Mahammad Kangarli - head of the Azerbaijan National Center immigrant, personal doctor of Mammad Amin Rasulzadeh. He has been a member of the Young Azer organization of the Musavat party since the age of 14. In 1939 he took part in the USSR-Finland war. Later, he was captured by the Germans in World War II and served as a military doctor in the Azerbaijani Legion.

Life and Activities 
Mahammad Kangarli was born on January 10, 1914, in Shusha. In 1928, at the age of 14, he became a member of the Young Azer organization of the Musavat party.

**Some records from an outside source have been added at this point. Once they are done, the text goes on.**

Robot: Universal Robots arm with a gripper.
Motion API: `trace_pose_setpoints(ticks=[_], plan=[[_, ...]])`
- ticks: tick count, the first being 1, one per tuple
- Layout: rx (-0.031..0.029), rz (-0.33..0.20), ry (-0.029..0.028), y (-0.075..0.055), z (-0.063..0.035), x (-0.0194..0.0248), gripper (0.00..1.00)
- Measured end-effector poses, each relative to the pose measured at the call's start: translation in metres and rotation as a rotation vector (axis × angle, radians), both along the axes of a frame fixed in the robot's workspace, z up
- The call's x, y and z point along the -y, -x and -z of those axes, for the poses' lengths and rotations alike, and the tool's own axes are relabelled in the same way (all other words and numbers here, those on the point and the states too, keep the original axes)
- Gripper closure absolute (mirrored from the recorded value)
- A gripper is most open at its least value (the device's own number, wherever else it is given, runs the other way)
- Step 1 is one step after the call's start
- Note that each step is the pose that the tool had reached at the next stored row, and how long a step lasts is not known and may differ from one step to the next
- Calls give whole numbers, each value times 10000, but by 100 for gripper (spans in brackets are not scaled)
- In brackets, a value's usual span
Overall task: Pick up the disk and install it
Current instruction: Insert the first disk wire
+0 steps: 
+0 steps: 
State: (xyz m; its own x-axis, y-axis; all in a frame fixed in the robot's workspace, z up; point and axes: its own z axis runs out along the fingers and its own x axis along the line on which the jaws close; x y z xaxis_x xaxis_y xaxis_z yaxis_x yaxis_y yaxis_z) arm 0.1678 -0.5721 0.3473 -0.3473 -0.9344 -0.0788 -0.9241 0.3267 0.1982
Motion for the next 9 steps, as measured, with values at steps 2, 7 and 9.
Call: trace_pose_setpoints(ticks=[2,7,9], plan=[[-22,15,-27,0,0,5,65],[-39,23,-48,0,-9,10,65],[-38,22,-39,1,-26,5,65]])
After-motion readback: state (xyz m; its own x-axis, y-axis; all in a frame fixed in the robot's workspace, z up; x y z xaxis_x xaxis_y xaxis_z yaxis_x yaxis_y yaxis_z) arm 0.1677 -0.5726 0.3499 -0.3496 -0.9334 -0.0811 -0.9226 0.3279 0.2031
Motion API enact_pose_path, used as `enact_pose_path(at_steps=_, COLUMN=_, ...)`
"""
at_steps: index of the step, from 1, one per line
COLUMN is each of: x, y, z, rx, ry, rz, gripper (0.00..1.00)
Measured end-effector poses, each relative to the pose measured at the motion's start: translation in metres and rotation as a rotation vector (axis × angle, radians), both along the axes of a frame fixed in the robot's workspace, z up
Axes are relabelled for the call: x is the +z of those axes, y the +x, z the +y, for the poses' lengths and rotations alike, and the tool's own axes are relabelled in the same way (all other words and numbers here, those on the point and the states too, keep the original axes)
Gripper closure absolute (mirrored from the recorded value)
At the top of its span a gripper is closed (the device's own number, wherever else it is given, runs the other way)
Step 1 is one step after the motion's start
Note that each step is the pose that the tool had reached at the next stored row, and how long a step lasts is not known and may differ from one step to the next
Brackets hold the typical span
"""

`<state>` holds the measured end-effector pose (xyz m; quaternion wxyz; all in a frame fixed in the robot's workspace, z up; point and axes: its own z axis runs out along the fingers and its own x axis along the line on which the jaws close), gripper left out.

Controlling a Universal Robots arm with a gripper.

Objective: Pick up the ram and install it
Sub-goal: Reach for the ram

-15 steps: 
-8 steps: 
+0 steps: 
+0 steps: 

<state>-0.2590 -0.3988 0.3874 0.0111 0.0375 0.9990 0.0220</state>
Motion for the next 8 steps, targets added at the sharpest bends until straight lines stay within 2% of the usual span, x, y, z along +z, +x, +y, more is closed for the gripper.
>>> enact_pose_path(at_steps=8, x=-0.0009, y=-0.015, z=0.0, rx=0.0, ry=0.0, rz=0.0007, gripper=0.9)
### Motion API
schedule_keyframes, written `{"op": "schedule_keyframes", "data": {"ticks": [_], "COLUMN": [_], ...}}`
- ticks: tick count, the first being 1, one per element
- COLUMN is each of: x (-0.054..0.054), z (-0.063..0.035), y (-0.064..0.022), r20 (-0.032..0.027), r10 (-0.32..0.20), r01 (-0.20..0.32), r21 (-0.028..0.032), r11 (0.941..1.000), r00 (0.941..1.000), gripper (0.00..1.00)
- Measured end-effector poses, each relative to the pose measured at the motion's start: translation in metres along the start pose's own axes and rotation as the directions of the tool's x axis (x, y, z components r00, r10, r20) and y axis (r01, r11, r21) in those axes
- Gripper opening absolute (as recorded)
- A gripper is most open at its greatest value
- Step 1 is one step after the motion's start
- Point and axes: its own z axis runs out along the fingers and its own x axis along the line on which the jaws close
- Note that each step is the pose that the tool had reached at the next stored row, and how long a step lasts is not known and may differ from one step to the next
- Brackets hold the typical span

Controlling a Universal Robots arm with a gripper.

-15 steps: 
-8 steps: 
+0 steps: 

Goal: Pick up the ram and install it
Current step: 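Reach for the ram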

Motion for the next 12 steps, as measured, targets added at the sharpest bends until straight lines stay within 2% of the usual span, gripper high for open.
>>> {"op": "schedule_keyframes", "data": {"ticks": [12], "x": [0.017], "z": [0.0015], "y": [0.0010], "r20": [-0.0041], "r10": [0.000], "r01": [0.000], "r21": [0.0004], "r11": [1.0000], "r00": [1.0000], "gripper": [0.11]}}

After graduating from high school, he entered the Russian department of the Medical Faculty of the university in 1933, and then entered the Leningrad Military Academy, from which he graduated in 1939. After graduating from the academy, he served as a military doctor in the USSR-Finland war. Together with the medical battalion, he was captured by the Finns. A year later, when the prisoners were returned to the parties, Mahammad Bey was returned to the Soviet army.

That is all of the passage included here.